I was really excited to receive a copy of Country Gardens, Country Hospitality by Holly Kerr Forsyth. A focus on gardens and recipes – a great match! Holly is the author of 11 books on gardening and has been writing about gardens for more than two decades.
As well as being beautifully photographed the book provides a lovely insight into country hospitality. The stories are as much about the food as the garden and history of the home. One of the highlights for me was a look at the garden that supports the renown kitchen of The Royal Mail Hotel in Dunkeld, Victoria.

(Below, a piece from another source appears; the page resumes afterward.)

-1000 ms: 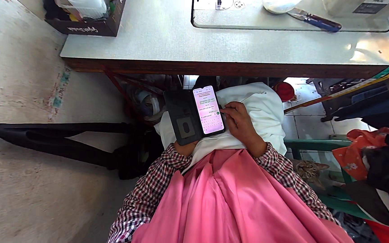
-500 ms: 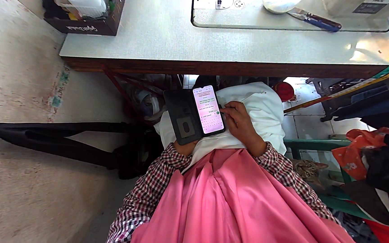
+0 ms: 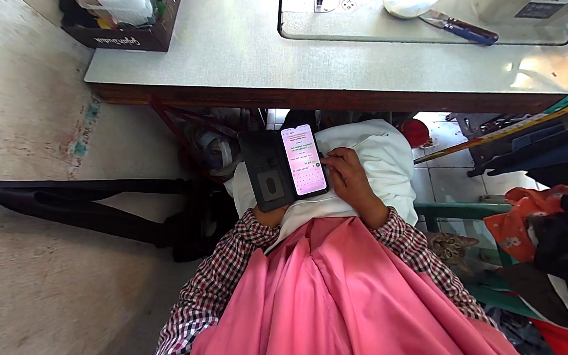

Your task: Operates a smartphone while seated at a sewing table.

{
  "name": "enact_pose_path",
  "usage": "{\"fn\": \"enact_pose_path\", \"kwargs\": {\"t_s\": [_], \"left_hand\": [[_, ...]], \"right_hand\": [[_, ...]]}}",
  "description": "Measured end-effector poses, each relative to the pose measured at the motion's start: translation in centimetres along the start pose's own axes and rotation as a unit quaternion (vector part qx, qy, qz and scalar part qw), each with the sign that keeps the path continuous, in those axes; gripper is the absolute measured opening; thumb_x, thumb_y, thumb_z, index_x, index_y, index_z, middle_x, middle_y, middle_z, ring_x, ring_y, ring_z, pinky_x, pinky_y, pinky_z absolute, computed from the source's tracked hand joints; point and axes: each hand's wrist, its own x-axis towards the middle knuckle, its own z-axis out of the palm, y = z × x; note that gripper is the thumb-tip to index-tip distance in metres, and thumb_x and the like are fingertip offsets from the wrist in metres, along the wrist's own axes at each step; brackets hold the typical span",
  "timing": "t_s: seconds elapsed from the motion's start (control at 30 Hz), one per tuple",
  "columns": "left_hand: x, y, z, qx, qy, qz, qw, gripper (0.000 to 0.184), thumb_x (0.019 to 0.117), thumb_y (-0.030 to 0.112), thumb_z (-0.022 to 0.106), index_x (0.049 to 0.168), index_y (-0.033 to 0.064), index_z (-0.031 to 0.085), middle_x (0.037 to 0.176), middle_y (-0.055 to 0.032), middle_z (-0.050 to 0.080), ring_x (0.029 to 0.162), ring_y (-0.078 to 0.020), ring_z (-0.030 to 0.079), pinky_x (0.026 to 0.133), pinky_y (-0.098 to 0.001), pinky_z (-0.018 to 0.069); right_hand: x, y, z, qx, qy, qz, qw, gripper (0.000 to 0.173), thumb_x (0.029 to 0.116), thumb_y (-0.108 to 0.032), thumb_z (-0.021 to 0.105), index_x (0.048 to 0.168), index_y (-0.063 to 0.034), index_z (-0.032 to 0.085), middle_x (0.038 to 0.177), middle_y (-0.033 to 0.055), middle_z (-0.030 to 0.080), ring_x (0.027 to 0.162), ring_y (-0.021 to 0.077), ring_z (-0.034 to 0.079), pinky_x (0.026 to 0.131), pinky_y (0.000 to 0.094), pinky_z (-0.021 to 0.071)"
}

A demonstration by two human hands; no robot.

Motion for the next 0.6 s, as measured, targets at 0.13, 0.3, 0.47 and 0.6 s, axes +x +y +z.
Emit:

Each of the properties visited contributed one or more recipes to the book
Most of the recipes in the book are centered around produce that is grown on the property of the family who provided the recipe. Many of them have been passed down through the family, and have been present at happy family events and milestones. 
I was trying to find my favourite garden in the book but I couldn’t choose! The pictures of Glenmore House in NSW left me wanting to see more. The owner Mickey Robertson, is quoted in the book as saying her garden is “not a manicured garden….It has come about through no grand design….it has grown out of a romantic notion”
Many of the books images are easily identifiable as Australian. Most of the gardens are very large, many are beautifully manicured. This type of garden is balanced out by images of properties showing bare red dirt and long grass and weeds.  
It is a lovely book to pour over, the stories are engaging and the recipes make it a practical inclusion on the book shelf or coffee table. I have tagged the recipes for Caramelised Fennel Tart and the Almond Honey Slice to try.
I have a copy of the book to give to one lucky reader. Would you like to read it yourself? Or win it to give to a loved one for Christmas? 
Enter to win one copy of Country Gardens, Country Hospitality: NOW CLOSED. Thank you for your wonderful entries. I will notify the winner soon.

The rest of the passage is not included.